Silence musique de midi
Ici et dans le monde poésie circulaire
L’aujourd’hui épouse le toujours
Dans le diadème de l’arc-en-ciel qui monte
Je suis assis à ma table et je fume et regarde
Voilà une jeune feuille qui trille dans le jardin d’en face
Les blanches colombes voltigent dans l’air comme des lettres d’amour jetées par la fenêtre
Je connais le symbole le chiffre le lien
Électrique
La sympathie des choses lointaines
Mais il faudrait des fruits des lumières et des multitudes
Pour tendre la guirlande miraculeuse de cette Pâques

Le jour s’enfonce dans le bassin écarlate de l’été
Et il n’y a plus de paroles
Sur le pont de feu et de gemmes

Jeunesse tu passeras comme tout finit au théâtre
Tant pis† Je me ferai alors un habit fabuleux de veilles affiches

En français dans le texte.

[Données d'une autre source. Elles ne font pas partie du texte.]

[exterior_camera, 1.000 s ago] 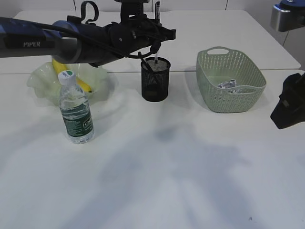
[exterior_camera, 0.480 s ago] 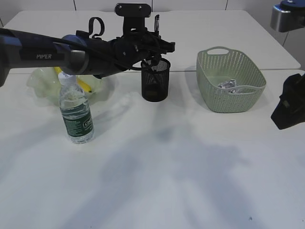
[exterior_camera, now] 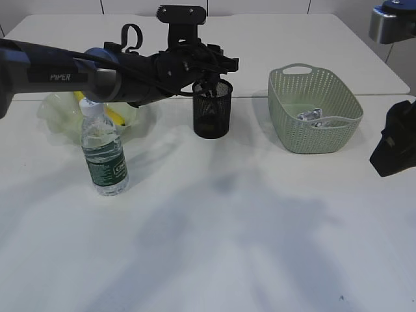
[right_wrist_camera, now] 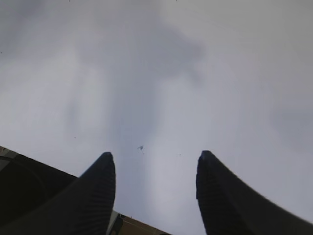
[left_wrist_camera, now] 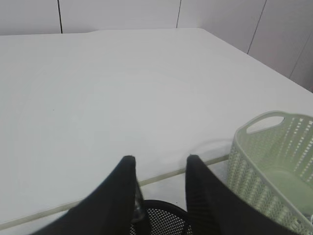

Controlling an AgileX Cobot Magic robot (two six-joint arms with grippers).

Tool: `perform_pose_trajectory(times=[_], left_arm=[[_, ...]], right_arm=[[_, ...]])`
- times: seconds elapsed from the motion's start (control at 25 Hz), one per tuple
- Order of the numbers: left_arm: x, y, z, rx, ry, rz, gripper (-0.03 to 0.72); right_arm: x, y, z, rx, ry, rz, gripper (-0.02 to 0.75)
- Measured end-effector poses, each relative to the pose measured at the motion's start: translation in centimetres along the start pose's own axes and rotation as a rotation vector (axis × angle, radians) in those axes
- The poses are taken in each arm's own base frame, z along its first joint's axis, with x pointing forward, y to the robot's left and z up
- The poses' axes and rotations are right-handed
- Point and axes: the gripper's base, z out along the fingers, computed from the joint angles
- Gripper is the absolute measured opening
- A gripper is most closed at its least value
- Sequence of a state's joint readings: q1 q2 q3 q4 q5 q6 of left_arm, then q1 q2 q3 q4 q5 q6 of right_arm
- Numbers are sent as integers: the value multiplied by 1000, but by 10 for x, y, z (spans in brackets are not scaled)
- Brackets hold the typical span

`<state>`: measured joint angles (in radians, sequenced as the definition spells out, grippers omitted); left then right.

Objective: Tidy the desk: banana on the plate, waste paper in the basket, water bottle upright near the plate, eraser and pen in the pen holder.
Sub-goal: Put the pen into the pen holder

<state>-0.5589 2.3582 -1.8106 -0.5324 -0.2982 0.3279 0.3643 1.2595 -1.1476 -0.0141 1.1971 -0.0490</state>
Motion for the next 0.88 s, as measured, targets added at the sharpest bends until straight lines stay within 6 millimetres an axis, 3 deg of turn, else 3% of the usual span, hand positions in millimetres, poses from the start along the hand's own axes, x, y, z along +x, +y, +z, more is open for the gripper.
perform_pose_trajectory(times=[0.36,0.64,0.88], left_arm=[[-1,-5,-5,45,97,-3,273],[-33,-20,-30,154,245,-1,271],[-82,-18,-66,228,336,2,269]], right_arm=[[0,-1,0,7,0,-3,401],[-1,-1,0,9,-11,-3,401],[-4,-2,0,17,-41,-6,401]])
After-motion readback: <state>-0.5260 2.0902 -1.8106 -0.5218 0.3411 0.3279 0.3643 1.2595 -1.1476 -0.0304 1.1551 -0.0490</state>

De même, les noms des journaux criés par la vendeuse sont en français : « Paris-cûrses » est, avec l’accent de la vendeuse tel que retranscrit par le poète, le journal hippique Paris-Courses.

*

Bruno Corra
Con mani di vetro
(Avec des mains de verre, 1910-1914)

Crépuscule (Crepuscolo)

…?… :

ce crépuscule gonflé de nuages et qui blasphème le firmament s’occupe trop de moi ; je sens deux yeux de marais fixés sur mon esprit ; ce sont les verts marécages de mes deux années de fièvres qui reviennent me lécher : étouffe-toi avec ta lèpre d’aurore, avec tes plaies d’étoiles !

OBSERVATION :

c’est une fenêtre pleine de nuages qui s’accorde secrètement avec le foyer plein de cendres, appuyant doucement sur une virgule qui voulait me venir sur le papier et qui à la place s’est envolée au-dessus dans l’éther, où elle reste immobile, comme une clé de voûte.

ÉCHO DE L’OBSERVATION :

(si ces lois d’équilibre entre les existences sont vraies, dans cet espace, dites-moi, est-ce qu’il tombe des plumes ébouriffées, des mottes de terre, de durs globules quand je parle ?)

ENFANTILLAGE :

peut-être que pour ne pas devenir toujours plus noir comme ce crépuscule il faudrait que je me mette sur la tête le chapeau de paille que je portais à neuf ans, ce chapeau jaune qui disparaissant un jour (qui l’a pris ?) du vestibule rouge où il se trouvait, sur le portemanteau, laissa l’air sans appui, mou, déséquilibré, et qui s’il revenait à présent de l’évaporation des choses passées serait peut-être orné de mille jeux d’alors matérialisés en rubans voletants et multicolores.

…?… :

une étincelle de ma pensée ricoche contre le crépuscule sur toutes les têtes de femme que j’ai vues tournées vers la mer.